Work to be completed >> Would you copy the lines below exactly and omit the images?

[Data section Boundary: Start]

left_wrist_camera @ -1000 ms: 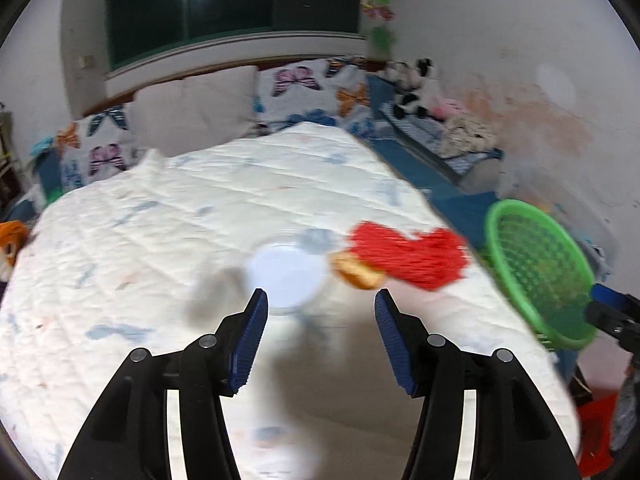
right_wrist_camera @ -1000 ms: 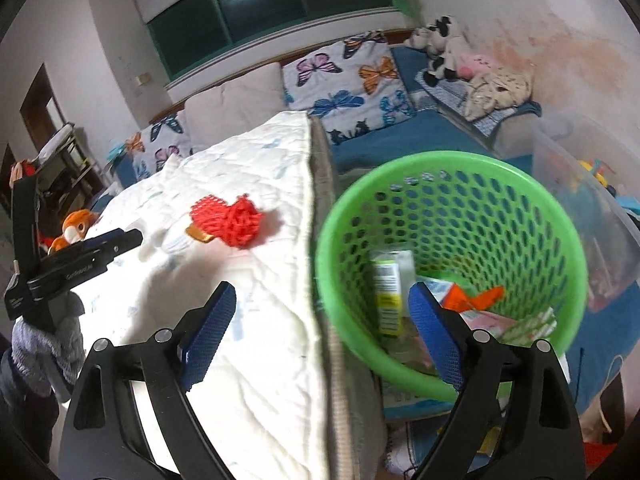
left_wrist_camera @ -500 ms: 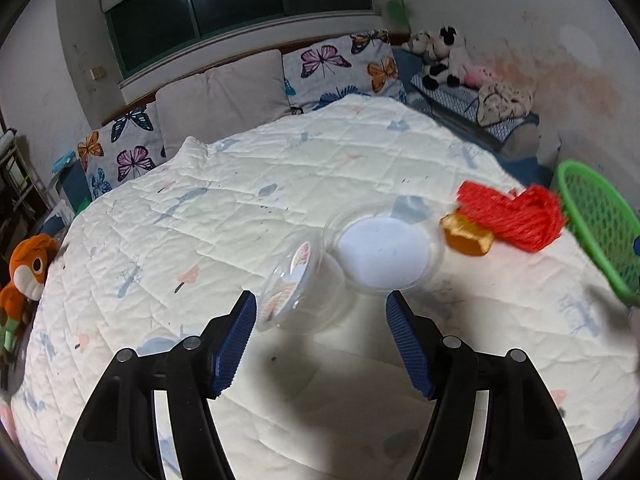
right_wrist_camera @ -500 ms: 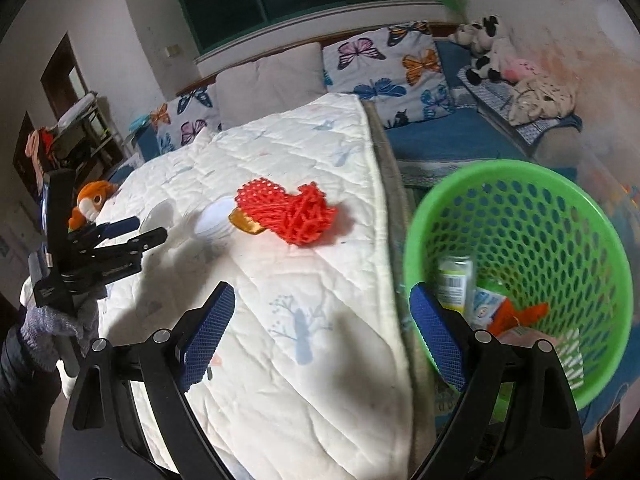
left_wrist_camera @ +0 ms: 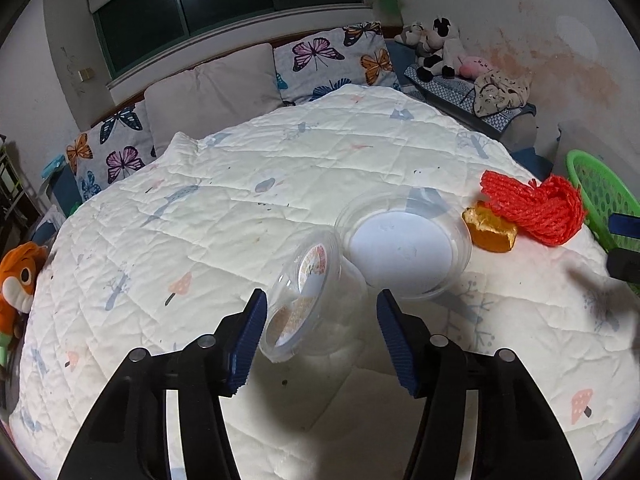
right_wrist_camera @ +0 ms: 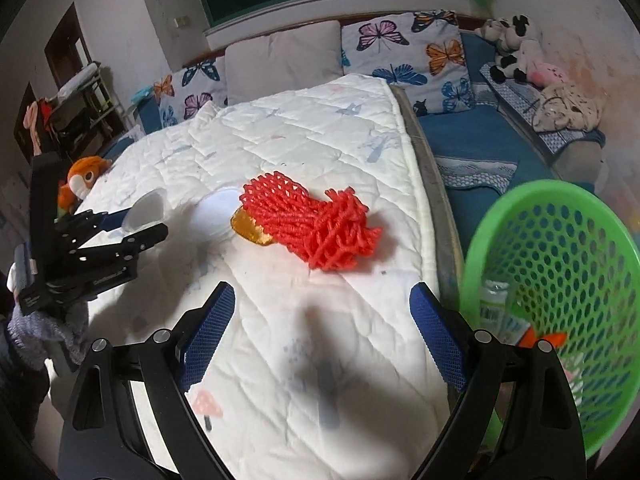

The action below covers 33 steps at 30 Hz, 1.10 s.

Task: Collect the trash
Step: 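Grasp the red mesh net with the right tool while the left tool grasps the small clear cup, then drop the red mesh net in the basket with the right tool while the left drops the cup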

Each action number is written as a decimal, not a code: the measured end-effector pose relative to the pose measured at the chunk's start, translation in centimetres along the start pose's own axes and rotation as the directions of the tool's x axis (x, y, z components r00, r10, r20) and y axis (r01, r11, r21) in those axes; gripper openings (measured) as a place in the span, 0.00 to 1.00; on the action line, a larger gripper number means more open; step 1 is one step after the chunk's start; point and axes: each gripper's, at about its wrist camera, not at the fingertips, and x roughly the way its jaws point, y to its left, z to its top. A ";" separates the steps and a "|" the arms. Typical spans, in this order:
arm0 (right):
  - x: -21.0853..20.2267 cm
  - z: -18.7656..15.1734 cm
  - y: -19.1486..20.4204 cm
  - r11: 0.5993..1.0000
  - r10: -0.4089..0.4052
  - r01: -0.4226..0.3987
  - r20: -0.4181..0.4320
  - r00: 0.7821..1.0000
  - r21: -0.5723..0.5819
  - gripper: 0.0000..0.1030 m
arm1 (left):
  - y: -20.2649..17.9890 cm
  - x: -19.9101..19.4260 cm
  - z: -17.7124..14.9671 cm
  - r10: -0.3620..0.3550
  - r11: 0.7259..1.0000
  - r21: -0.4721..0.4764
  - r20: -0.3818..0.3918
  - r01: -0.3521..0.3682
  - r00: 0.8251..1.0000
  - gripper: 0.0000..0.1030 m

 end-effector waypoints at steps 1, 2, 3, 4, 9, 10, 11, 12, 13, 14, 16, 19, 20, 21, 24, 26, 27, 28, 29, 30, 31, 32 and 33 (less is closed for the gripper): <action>0.3 0.2 0.0 1.000 -0.003 0.003 -0.003 1.000 -0.006 0.86 | 0.1 0.1 0.1 -0.006 1.000 -0.002 0.000 0.006 1.000 0.50; 0.6 0.4 0.1 1.000 -0.005 0.005 -0.005 1.000 -0.010 0.86 | 0.1 0.2 0.1 -0.011 1.000 -0.004 -0.001 0.011 1.000 0.49; 1.1 0.7 0.2 1.000 -0.007 0.006 -0.008 1.000 -0.016 0.86 | 0.2 0.2 0.2 -0.015 1.000 -0.006 -0.002 0.015 1.000 0.47; 1.4 0.8 0.1 1.000 -0.007 0.007 -0.011 1.000 -0.019 0.86 | 0.2 0.4 0.2 -0.020 1.000 -0.004 -0.005 0.020 1.000 0.45; 3.3 1.5 0.1 0.999 -0.020 0.019 -0.032 0.999 -0.041 0.84 | 0.3 0.9 0.2 -0.026 1.000 0.010 -0.014 0.026 1.000 0.43; 3.6 1.6 0.1 0.999 -0.023 0.021 -0.036 0.999 -0.044 0.84 | 0.4 1.0 0.2 -0.033 0.999 0.006 -0.015 0.033 0.999 0.42; 3.9 1.7 0.1 0.999 -0.025 0.023 -0.040 0.999 -0.046 0.84 | 0.5 1.0 0.2 -0.035 0.999 0.005 -0.017 0.035 0.999 0.41; 4.3 1.8 0.2 0.999 -0.025 0.023 -0.045 0.999 -0.050 0.82 | 0.5 1.1 0.2 -0.036 0.999 0.004 -0.019 0.036 0.999 0.41; 4.6 1.8 0.1 0.998 -0.027 0.024 -0.050 0.998 -0.052 0.80 | 0.5 1.1 0.1 -0.041 0.999 0.004 -0.019 0.041 0.999 0.40; 4.9 1.8 0.1 0.998 -0.030 0.027 -0.054 0.998 -0.053 0.78 | 0.5 1.1 0.1 -0.045 0.999 0.006 -0.019 0.045 0.999 0.38; 5.4 1.8 0.0 0.998 -0.028 0.024 -0.066 0.997 -0.051 0.70 | 0.5 1.1 0.0 -0.047 0.999 0.016 -0.019 0.047 0.999 0.36; 5.4 1.8 -0.2 0.999 -0.025 0.022 -0.061 0.998 -0.042 0.62 | 0.5 0.9 -0.1 -0.052 0.998 0.019 -0.015 0.052 0.999 0.34; 5.3 1.7 -0.3 0.999 -0.021 0.019 -0.056 0.998 -0.037 0.60 | 0.6 0.8 0.0 -0.053 0.998 0.018 -0.014 0.053 0.999 0.33; 5.1 1.6 -0.4 0.999 -0.019 0.017 -0.053 0.998 -0.031 0.55 | 0.6 0.6 -0.1 -0.053 0.998 0.017 -0.011 0.054 0.999 0.33; 4.6 1.6 -0.8 1.000 0.001 -0.002 -0.048 0.999 -0.008 0.48 | 0.7 0.2 -0.1 -0.057 0.998 0.004 -0.007 0.057 0.998 0.33; 4.1 1.4 -0.8 1.000 0.004 -0.004 -0.041 0.999 -0.005 0.47 | 0.8 -0.3 -0.1 -0.066 0.998 -0.011 -0.002 0.066 0.998 0.33; 3.9 1.3 -0.9 1.000 0.007 -0.007 -0.036 0.999 -0.002 0.46 | 0.8 -0.6 -0.2 -0.070 0.997 -0.017 0.002 0.070 0.998 0.33; 3.5 1.1 -0.9 1.000 0.010 -0.010 -0.033 0.999 0.000 0.46 | 0.8 -1.0 -0.2 -0.077 0.997 -0.022 0.007 0.077 0.997 0.32; 3.3 1.1 -0.8 1.000 0.012 -0.012 -0.029 1.000 0.002 0.46 | 0.8 -1.3 -0.2 -0.084 0.996 -0.027 0.011 0.084 0.996 0.32; 2.9 0.9 -0.8 1.000 0.015 -0.015 -0.022 1.000 0.006 0.46 | 0.7 -1.6 -0.2 -0.089 0.996 -0.029 0.015 0.089 0.996 0.32; 2.5 0.8 -0.9 1.000 0.019 -0.019 -0.018 1.000 0.010 0.45 | 0.5 -2.0 -0.2 -0.096 0.995 -0.030 0.021 0.097 0.995 0.32; 2.1 0.6 -1.0 1.000 0.023 -0.023 -0.012 1.000 0.014 0.45 | 0.4 -2.4 -0.2 -0.102 0.994 -0.031 0.026 0.103 0.994 0.32; 1.7 0.5 -1.0 1.000 0.024 -0.023 -0.007 1.000 0.017 0.45 | 0.2 -2.9 -0.2 -0.112 0.993 -0.031 0.033 0.113 0.993 0.32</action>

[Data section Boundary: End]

Expected answer >>
left_wrist_camera @ -1000 ms: 
right_wrist_camera @ -1000 ms: 
left_wrist_camera @ -500 ms: 
right_wrist_camera @ -500 ms: 
left_wrist_camera @ +0 ms: 
right_wrist_camera @ +0 ms: 

The action below covers 33 steps at 30 Hz, 1.10 s.

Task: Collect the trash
Step: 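Grasp the red mesh net with the right tool while the left tool grasps the small clear cup, then drop the red mesh net in the basket with the right tool while the left drops the cup
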
Each action number is written as a decimal, not a code: the measured end-effector pose relative to the pose measured at the chunk's start, translation in centimetres along the start pose's own axes and rotation as the directions of the tool's x axis (x, y, z components r00, r10, r20) and y axis (r01, r11, r21) in those axes; gripper openings (measured) as a place in the span, 0.00 to 1.00; on the action line, a larger gripper number means more open; step 1 is one step after the chunk's start; point and axes: each gripper's, at about its wrist camera, not at the fingertips, and x roughly the way its jaws point, y to its left, z to its top. A ";" separates the steps and a "|" the arms. Typical spans, in this order:
arm0 (right):
  - x: -21.0853..20.2267 cm
  - z: -18.7656..15.1734 cm
  - y: -19.1486..20.4204 cm
  - r11: 0.5993..1.0000
  - r10: -0.4089..0.4052
  - r01: -0.4226..0.3987
  - r20: -0.4181..0.4320
  - r00: 0.7821..1.0000
  - r21: -0.5723..0.5819
  - gripper: 0.0000..0.1030 m
arm1 (left):
  - y: -20.2649..17.9890 cm
  - x: -19.9101..19.4260 cm
  - z: -17.7124..14.9671 cm
  - r10: -0.3620..0.3550
  - r11: 0.7259..1.0000
  - r21: -0.4721..0.4764
  - r20: -0.3818..0.3918
  - r01: -0.3521..0.3682
  - r00: 0.8251..1.0000
  - gripper: 0.0000..0.1030 m

 end-effector waypoints at steps 1, 2, 3, 4, 9, 10, 11, 12, 13, 14, 16, 19, 20, 21, 24, 26, 27, 28, 29, 30, 31, 32 and 33 (less is closed for the gripper): <action>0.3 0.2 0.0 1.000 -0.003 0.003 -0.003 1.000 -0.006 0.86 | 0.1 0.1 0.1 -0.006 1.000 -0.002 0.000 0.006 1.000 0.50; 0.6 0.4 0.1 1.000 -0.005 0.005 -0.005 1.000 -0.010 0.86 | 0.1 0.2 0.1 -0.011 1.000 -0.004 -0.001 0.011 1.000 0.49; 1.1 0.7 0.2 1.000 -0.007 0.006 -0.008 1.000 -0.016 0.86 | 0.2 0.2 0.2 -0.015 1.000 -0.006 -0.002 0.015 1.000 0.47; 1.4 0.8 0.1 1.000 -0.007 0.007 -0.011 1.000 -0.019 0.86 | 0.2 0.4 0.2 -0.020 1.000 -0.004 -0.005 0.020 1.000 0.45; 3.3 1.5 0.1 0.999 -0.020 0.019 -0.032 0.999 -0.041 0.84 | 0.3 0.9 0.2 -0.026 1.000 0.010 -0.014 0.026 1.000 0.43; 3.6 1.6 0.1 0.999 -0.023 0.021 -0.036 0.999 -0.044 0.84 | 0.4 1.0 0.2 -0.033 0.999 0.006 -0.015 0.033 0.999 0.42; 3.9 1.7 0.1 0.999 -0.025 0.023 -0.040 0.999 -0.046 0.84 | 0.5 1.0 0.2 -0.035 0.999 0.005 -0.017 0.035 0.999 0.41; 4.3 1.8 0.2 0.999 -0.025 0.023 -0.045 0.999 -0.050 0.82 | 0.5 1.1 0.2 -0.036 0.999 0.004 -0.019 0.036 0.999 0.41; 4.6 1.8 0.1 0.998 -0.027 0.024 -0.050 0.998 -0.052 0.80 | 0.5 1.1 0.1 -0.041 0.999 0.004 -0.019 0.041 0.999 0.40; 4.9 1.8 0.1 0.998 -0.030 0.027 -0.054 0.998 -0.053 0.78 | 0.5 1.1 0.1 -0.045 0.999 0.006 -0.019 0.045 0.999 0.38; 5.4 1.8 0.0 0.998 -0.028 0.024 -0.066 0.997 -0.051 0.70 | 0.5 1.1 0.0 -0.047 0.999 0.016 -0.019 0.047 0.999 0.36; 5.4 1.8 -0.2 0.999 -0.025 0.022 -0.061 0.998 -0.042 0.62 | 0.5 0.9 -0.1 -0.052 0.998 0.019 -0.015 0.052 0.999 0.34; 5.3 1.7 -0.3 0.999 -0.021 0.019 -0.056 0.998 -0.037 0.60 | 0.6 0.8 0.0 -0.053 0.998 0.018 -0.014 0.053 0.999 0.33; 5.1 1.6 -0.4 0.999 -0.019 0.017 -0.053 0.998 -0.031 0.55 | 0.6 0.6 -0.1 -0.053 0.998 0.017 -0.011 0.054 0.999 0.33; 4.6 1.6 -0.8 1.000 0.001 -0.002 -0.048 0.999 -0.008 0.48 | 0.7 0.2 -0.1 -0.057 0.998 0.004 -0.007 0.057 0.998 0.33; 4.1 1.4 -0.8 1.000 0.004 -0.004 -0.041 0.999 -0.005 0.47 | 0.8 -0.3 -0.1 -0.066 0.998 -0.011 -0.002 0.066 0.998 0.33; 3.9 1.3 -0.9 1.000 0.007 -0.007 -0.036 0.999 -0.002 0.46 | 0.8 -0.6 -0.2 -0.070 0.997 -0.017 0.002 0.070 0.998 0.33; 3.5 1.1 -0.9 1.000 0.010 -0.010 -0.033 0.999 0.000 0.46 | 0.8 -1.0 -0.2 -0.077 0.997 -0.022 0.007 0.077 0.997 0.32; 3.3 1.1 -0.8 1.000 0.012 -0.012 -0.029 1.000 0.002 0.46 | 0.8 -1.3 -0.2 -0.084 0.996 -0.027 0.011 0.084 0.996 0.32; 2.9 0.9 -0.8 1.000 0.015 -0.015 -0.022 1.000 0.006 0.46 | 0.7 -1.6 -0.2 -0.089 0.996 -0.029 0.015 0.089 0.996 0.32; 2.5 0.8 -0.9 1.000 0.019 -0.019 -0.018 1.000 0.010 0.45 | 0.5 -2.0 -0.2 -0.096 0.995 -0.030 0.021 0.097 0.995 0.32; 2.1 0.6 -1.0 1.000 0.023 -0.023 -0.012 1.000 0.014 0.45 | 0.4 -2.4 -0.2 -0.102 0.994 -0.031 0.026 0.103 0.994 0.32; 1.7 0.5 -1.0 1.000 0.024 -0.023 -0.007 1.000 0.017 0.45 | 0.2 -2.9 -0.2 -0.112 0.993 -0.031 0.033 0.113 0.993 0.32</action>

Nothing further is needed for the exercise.